Knowing this, I cannot, but with great difficulty, take my pen to write an article for the Harbinger. Its pages have, for so many years, been stored with productions of men standing high in the estimation of all who could appreciate talent and moral worth-not only as men of vast funds of scriptural knowledge, but of high intellectual and religious endowments, to which were superadded an unfaltering and unwavering love, reverence, and respect for the Divine Word. With all this before me, I have my fears that should I accede to the wishes of my beloved Canadian friends and others, the pages of the Harbinger would not be occupied with productions of such usefulness and interest as those which have so long characterized it as the messenger of truth and righteousness.
I have by this time introduced myself to the readers of the Harbinger; and now I shall endeavor to answer the queries spread before me, leaving it with the editor to dispose of them as shall be, in his opinion, best for the good cause.

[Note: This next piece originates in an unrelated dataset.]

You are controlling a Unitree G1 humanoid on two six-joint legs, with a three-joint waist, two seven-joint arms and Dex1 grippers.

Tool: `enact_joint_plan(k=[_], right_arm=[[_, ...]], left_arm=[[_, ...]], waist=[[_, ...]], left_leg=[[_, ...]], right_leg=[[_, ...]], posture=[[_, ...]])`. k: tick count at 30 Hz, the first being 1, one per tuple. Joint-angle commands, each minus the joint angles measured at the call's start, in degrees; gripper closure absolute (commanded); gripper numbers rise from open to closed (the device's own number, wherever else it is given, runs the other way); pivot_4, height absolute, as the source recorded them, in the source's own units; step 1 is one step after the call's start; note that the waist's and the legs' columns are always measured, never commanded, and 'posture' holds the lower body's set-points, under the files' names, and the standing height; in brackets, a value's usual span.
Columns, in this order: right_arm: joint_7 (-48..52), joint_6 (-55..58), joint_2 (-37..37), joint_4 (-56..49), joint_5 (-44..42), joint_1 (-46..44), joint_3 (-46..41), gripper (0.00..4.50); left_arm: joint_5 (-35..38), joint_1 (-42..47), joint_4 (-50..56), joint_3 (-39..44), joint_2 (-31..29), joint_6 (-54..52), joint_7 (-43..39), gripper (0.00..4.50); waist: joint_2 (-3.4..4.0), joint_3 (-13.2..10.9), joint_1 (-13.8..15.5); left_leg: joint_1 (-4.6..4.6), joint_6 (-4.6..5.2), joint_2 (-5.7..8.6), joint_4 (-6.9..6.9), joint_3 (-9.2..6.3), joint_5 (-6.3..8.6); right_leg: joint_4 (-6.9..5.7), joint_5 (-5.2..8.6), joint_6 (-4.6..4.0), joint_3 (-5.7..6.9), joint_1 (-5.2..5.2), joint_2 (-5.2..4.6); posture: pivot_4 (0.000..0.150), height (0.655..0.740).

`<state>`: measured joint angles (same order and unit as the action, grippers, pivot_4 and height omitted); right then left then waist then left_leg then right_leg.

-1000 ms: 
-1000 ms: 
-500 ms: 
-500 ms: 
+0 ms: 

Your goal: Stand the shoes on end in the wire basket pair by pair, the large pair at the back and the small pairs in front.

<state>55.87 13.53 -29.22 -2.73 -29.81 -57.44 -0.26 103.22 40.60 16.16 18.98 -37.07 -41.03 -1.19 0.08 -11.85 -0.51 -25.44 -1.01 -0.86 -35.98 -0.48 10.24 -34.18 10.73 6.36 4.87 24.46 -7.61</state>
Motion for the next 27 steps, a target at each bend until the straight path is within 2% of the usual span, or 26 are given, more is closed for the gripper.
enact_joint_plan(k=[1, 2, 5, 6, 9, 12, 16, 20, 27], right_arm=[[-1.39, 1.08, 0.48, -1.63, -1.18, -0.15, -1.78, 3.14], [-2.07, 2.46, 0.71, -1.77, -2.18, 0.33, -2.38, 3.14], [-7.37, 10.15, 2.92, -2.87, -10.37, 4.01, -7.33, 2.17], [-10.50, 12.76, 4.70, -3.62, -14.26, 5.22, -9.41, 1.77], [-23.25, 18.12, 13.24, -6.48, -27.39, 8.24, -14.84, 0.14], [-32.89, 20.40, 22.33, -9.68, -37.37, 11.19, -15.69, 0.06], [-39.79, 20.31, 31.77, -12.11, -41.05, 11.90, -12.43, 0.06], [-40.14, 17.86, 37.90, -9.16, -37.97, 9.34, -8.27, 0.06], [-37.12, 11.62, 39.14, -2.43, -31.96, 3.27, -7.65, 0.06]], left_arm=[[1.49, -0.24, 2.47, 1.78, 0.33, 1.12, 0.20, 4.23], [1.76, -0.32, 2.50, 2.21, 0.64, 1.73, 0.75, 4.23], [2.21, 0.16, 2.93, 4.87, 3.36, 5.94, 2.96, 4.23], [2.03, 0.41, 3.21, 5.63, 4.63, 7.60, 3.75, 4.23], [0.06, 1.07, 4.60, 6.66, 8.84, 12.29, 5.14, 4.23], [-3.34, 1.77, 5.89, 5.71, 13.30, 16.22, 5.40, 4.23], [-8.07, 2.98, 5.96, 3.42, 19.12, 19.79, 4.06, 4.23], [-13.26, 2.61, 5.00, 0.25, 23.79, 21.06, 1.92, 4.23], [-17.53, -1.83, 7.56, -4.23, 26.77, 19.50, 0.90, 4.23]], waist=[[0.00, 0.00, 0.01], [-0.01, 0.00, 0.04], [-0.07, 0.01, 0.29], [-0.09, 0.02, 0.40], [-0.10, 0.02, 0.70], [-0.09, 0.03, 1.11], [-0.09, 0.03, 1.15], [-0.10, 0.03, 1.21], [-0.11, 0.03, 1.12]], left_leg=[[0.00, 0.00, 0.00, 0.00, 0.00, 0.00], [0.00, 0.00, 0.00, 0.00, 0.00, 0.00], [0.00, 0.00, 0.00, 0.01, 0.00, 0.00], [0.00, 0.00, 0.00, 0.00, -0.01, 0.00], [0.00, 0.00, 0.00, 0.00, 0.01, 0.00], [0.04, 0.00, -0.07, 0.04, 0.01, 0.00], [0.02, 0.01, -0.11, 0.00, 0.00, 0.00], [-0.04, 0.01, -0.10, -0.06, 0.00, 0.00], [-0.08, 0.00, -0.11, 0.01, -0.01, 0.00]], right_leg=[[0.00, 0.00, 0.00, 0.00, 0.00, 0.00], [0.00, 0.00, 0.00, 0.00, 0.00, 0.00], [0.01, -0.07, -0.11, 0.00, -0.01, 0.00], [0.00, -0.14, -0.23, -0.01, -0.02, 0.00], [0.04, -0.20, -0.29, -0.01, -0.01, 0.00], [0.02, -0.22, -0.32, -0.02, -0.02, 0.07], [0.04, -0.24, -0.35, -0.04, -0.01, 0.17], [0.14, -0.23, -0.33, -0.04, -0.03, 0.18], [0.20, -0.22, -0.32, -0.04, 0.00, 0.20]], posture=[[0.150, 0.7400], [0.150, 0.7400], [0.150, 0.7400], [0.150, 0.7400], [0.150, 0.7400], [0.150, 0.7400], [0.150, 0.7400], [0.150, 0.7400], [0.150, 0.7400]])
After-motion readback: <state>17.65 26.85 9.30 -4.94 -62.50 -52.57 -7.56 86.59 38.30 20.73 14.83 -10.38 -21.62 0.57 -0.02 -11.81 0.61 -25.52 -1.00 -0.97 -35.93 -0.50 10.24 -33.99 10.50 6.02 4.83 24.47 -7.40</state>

The subjects called up for our consideration involve others of very great moment. Nothing is more necessary among us at the present time than correct views of church organization and Christian discipline.
Practically we are more defective here than on any other point. I say practically; for I trust that so far as theory is concerned, we are all convinced of the indispensable necessity of maintaining that order and decorum in the congregation of the Lord which is so peculiarly requisite not only to our advancement in Christian knowledge and holiness, but also to the spread of truth and the conversion of our fellow-citizens. But, O! how lamentably defective the organization and discipline of many churches-assemblies, too, with the sacred high-sounding title, Congregations of the Lord!
Every church ought to have its Overseers, Bishops, or Elders. They should be in possession of the qualifications prescribed by the great Apostle Paul, (1 Tim. Titus i.) These overseers ought to have the full voice and sanction of the whole body with whom they stand connected. They should have the government of the whole house. With such men to rule, the members individually ought to remember that the voice of God proclaims in plain obvious language, "Obey them that have the rule over you, and submit yourselves: for they watch for your souls as they that must give account."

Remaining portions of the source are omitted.